Jim Brown | AgapePress | Published: Jun 28, 2006

Time to Push for Religious Instruction in Public Schools?

(AgapePress) - A constitutional attorney says school districts often employ a double-standard when making religious accommodations for students.

Last week The Washington Post reported that the Howard County (Maryland) School Board may continue a policy that has allowed Muslim students to leave school 20 minutes early on Fridays to attend prayer services. Opponents of the policy say the students are missing too much instruction time over the course of a year. But Joshua M. Kaufman, chairman of the Howard County Board of Education, told The Post that "constitutionally, we are obligated to make reasonable accommodation to those who wish to practice their religion."

Steve Crampton, chief counsel at the American Family Association's Center for Law & Policy, says there is a great deal of irony involved in the situation.

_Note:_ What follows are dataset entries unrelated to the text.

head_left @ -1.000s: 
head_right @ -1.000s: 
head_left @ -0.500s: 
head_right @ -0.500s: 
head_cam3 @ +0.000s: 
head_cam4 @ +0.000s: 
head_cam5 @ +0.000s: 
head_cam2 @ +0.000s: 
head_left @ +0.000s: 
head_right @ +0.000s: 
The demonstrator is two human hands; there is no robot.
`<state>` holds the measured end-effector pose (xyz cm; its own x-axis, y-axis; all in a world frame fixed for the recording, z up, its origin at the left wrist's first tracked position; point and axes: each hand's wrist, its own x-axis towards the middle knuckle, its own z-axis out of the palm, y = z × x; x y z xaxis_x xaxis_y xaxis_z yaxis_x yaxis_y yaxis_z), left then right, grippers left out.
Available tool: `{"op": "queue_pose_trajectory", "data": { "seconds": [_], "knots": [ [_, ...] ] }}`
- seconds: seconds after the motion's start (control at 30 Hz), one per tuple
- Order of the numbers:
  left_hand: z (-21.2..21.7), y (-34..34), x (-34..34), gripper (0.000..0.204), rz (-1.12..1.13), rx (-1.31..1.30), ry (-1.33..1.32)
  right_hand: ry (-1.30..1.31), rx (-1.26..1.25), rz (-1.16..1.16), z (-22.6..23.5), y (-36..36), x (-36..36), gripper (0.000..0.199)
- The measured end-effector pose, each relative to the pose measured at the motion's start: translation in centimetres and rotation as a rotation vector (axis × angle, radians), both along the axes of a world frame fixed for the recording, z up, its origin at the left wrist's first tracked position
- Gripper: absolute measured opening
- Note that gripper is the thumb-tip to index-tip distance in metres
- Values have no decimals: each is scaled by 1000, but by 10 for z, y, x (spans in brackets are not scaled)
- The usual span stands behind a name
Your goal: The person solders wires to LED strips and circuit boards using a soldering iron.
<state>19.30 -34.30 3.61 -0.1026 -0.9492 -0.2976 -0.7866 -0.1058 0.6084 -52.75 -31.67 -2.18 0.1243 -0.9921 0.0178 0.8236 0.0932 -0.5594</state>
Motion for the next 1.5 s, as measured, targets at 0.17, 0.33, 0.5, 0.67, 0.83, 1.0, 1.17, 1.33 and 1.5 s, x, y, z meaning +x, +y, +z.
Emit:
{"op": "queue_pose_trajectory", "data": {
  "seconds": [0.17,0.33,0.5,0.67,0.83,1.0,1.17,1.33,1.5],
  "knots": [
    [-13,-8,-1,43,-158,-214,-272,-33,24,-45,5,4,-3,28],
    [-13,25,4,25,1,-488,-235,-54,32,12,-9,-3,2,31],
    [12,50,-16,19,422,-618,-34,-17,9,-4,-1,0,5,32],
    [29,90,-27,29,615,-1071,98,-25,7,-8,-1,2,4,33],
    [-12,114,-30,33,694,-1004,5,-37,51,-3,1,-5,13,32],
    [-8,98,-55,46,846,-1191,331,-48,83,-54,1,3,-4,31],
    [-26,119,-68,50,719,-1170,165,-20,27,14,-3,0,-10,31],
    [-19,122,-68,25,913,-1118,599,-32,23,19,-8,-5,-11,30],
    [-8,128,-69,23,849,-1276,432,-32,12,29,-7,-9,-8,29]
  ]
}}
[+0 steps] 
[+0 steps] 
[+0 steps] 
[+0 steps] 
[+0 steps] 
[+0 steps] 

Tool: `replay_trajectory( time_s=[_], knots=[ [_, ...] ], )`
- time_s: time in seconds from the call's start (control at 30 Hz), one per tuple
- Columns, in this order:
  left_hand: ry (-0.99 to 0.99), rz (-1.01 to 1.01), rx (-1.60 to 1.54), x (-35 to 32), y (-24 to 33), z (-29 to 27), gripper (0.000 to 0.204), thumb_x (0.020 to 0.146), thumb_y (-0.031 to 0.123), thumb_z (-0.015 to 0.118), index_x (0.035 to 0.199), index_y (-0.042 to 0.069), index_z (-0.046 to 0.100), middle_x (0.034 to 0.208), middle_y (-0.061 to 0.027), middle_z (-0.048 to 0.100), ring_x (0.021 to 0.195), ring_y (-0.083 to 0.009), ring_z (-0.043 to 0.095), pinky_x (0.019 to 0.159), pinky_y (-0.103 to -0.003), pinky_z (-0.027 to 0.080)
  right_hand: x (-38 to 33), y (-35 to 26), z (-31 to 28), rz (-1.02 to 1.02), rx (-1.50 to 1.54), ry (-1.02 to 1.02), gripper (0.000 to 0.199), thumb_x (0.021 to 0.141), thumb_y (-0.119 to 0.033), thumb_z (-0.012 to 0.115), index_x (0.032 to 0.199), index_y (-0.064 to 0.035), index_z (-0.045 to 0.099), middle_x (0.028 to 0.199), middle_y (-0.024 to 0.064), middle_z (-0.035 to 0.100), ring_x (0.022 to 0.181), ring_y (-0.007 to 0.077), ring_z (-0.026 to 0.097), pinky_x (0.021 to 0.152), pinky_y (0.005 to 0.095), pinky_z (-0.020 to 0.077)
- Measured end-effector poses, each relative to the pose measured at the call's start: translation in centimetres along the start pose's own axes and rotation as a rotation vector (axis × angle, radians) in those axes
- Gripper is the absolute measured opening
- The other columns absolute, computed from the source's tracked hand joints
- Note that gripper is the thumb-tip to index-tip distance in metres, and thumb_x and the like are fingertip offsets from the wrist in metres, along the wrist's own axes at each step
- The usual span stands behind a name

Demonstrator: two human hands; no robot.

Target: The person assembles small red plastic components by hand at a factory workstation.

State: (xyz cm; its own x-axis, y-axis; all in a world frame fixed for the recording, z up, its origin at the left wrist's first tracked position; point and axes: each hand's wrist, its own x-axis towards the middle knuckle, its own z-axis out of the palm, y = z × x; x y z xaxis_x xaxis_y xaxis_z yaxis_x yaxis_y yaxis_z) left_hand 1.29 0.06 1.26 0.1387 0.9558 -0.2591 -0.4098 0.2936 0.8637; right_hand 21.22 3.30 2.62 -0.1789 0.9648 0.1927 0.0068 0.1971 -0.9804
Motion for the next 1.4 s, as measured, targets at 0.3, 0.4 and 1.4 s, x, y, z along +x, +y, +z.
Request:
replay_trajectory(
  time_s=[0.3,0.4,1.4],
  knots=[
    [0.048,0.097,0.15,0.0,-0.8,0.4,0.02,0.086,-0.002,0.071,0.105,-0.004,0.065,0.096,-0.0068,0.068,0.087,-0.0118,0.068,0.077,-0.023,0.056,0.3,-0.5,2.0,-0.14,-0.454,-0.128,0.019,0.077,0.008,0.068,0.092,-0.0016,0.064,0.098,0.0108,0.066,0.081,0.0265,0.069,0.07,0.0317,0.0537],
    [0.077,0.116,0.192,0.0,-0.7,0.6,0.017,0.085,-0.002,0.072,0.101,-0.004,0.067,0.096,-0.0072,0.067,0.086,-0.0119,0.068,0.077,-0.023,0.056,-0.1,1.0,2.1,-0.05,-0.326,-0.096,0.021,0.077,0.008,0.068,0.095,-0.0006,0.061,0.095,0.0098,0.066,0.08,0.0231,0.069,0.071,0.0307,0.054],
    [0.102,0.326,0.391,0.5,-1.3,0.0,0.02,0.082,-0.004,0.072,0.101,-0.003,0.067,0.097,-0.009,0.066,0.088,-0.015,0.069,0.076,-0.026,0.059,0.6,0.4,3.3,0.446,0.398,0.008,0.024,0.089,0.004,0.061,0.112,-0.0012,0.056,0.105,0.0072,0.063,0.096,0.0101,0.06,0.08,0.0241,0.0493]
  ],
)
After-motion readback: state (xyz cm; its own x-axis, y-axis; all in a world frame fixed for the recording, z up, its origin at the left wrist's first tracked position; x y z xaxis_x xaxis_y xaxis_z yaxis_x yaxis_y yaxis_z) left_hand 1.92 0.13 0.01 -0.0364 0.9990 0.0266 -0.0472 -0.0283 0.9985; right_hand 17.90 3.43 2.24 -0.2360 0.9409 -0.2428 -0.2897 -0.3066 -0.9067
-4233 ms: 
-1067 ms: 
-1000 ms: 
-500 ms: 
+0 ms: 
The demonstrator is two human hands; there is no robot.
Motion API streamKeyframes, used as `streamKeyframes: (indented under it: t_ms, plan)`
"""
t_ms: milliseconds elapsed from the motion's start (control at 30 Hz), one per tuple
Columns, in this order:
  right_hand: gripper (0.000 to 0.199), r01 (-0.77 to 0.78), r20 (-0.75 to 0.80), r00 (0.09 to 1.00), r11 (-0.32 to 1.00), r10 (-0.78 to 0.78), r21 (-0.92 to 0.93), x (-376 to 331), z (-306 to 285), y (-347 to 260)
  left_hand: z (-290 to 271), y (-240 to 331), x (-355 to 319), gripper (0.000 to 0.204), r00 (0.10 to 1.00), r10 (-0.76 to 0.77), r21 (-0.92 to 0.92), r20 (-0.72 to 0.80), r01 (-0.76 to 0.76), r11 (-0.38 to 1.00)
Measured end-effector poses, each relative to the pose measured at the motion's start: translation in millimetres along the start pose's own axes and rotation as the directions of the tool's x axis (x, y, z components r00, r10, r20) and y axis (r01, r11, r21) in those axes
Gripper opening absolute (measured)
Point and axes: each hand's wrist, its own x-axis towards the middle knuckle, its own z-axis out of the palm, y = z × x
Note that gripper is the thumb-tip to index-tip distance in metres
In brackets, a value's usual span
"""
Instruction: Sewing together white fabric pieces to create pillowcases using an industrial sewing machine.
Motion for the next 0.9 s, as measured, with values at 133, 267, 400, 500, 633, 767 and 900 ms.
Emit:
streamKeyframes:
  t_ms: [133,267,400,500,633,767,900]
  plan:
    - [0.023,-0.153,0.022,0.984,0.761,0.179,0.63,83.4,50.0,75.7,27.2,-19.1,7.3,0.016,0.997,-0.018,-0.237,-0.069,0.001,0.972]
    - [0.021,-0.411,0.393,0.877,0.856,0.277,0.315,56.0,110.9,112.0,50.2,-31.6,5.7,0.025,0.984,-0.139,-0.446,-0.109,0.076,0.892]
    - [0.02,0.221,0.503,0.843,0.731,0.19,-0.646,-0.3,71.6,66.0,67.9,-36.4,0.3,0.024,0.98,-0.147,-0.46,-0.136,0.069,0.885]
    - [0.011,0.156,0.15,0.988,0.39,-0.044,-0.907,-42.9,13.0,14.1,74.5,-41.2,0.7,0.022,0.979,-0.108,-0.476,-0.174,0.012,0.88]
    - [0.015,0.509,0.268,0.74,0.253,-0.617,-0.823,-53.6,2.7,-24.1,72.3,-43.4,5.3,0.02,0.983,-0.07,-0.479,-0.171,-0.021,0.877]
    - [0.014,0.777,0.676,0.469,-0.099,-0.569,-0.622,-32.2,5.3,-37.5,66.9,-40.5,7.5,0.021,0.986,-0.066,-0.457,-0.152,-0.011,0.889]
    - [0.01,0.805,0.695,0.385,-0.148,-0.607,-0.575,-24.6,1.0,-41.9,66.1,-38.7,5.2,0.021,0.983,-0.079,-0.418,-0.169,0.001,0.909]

"For the first time perhaps, the public schools are starting to actually put teeth into the constitutional requirement that they make reasonable accommodations for the practice of religion," Crampton points out. "The irony, of course, is that if this was a Christian bunch asking to leave because they had a Bible study or something, they would be roundly ignored or flatly refused."

Crampton says this may be a prime opportunity for Christians to push for religious instruction in district schools, as Howard County may have no choice but to make similar accommodations for Christian students.

"Back in 1952, the U.S. Supreme Court [in Zorach v. Clauson] faced a situation in which public school students were allowed to leave campus to receive explicit Christian religious instruction," the attorney notes, "and the school upheld the practice under the so-called 'released time' program."

In fact, high school students in South Carolina now receive academic credit for off-campus religion classes. The South Carolina Released Time Credit Act was signed into law in early June by Governor Mark Sanford. The act states that "the free exercise of religion is important to the intellectual, moral, civic, and ethical development of students" in the state.

© 2006 AgapePress

Time to Push for Religious Instruction in Public Schools?